Les coprésidents ont insisté sur l’importance d’aligner les initiatives européennes Global Gateway et les plans d’industrialisation des États africains, afin d’accélérer la création d’emplois verts dans les ports atlantiques d’Afrique centrale.
Migrations et mobilité: le leadership marocain
La session consacrée aux citoyens a mis en avant le Pacte africain sur la migration, défendu depuis 2018 par le Roi Mohammed VI, Champion de l’UA pour la question. Les discussions ont porté sur la reconnaissance mutuelle des compétences et la simplification des visas d’affaires.
Brazzaville soutient cette approche, considérant la diaspora congolaise comme un relais d’investissements, notamment dans l’agro-industrie et le numérique. Selon le ministère congolais des Finances, les transferts de fonds ont atteint 120 millions de dollars en 2023, soit une hausse de 8 % sur un an.

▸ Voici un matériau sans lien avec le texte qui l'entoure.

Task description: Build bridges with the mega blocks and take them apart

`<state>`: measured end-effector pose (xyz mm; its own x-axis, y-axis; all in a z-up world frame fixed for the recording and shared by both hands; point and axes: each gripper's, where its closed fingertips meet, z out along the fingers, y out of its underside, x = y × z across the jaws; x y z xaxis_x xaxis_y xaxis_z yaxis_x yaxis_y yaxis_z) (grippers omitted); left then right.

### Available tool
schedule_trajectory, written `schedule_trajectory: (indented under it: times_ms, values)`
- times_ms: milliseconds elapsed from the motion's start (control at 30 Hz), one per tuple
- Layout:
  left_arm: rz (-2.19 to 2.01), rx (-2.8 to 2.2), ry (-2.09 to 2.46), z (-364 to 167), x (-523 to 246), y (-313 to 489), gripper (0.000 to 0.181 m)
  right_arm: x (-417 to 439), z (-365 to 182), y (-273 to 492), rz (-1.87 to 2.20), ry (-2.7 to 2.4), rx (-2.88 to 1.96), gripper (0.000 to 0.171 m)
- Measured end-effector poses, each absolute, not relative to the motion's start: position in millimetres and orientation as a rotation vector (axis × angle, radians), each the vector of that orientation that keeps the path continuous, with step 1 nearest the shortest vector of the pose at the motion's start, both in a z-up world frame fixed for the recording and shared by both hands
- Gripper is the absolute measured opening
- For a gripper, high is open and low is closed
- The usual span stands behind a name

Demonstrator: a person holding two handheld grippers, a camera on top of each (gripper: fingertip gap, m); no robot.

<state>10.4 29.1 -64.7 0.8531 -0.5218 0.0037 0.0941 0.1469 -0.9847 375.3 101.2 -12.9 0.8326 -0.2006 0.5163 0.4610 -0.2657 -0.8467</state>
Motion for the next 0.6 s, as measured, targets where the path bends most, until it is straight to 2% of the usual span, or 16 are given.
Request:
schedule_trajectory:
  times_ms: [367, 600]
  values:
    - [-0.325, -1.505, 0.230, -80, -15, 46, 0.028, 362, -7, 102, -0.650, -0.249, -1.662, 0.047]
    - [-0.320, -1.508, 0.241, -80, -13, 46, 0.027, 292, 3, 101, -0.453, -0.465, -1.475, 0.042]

La voix du Congo-Brazzaville à Luanda
Le ministre congolais des Affaires étrangères, Jean-Claude Gakosso, a rappelé dans son intervention que « la stabilité politique du Congo est un atout pour fédérer les corridors CEMAC autour de la diversification ». Ses propos ont recueilli un soutien manifeste au sein des délégations.
Le gouvernement de Denis Sassou Nguesso affiche une politique d’ouverture équilibrée : coopération sud-sud renforcée avec le Maroc et l’Angola, et dialogue constructif avec Bruxelles sur les financements climat destinés aux forêts du bassin du Congo.
Contexte régional
L’année a été marquée par des soubresauts politiques au Sahel et par des tensions dans la mer Rouge, rendant la sécurisation des routes atlantiques plus cruciale que jamais pour les exportateurs congolais de bois, de manganèse et de produits pétroliers.
Luanda offre, dans ce décor, un espace diplomatique où les États d’Afrique centrale peuvent présenter une position commune sur les infrastructures transfrontalières, telles que le pont route-rail Brazzaville-Kinshasa et le corridor de Lobito, soutenu par l’UE et les États-Unis.
Le point juridique/éco
Les experts ont disséqué la proposition de règlement européen sur la déforestation importée, qui exige une traçabilité stricte du bois entrant dans le marché européen. Le Congo, déjà certifié FLEGT pour plusieurs concessionnaires, y voit une opportunité de valoriser ses bonnes pratiques forestières.
Sur le plan financier, la Banque africaine de développement a présenté un guichet mixte de 500 millions de dollars pour soutenir les partenariats public-privé dans l’eau potable et l’irrigation. Brazzaville envisage d’y recourir pour accélérer le programme national Eau pour Tous.
Scénarios pour 2024-2026
Trois trajectoires se dessinent. La première, dite d’alignement, verrait l’UA et l’UE harmoniser leurs feuilles de route, permettant au Congo de capter des financements concessionnels massifs pour l’énergie solaire et la fibre optique.
La seconde, qualifiée de fragmentation, émergerait si les rivalités géopolitiques se durcissaient, diluant les efforts communs et reportant la mutualisation des centres de données en Afrique centrale.
Enfin, un scénario intermédiaire table sur des coalitions sectorielles flexibles, comme l’Alliance pour les batteries vertes portée par la RDC et la Zambie, auxquelles le Congo pourrait s’agréger pour diversifier sa production minière.
Et après ?
Les délégations se sont accordées pour installer un mécanisme de suivi semestriel. Brazzaville a proposé d’accueillir, dès l’année prochaine, un forum dédié aux corridors énergétiques du golfe de Guinée, en collaboration avec la Commission de l’UA.
Sur le terrain, les premiers test-pilotes du visa régional CEMAC-Maroc devraient démarrer fin 2024, facilitant les échanges universitaires et les stages industriels. Les start-ups congolaises du numérique espèrent ainsi élargir leurs marchés vers Casablanca et Tanger.
En réaffirmant sa confiance dans le multilatéralisme, le Congo-Brazzaville se positionne comme un médiateur pragmatique entre les ambitions panafricaines et les offres européennes. Le Sommet de Luanda aura surtout montré que la cohérence régionale et l’anticipation stratégique restent les vraies clés d’une prospérité partagée.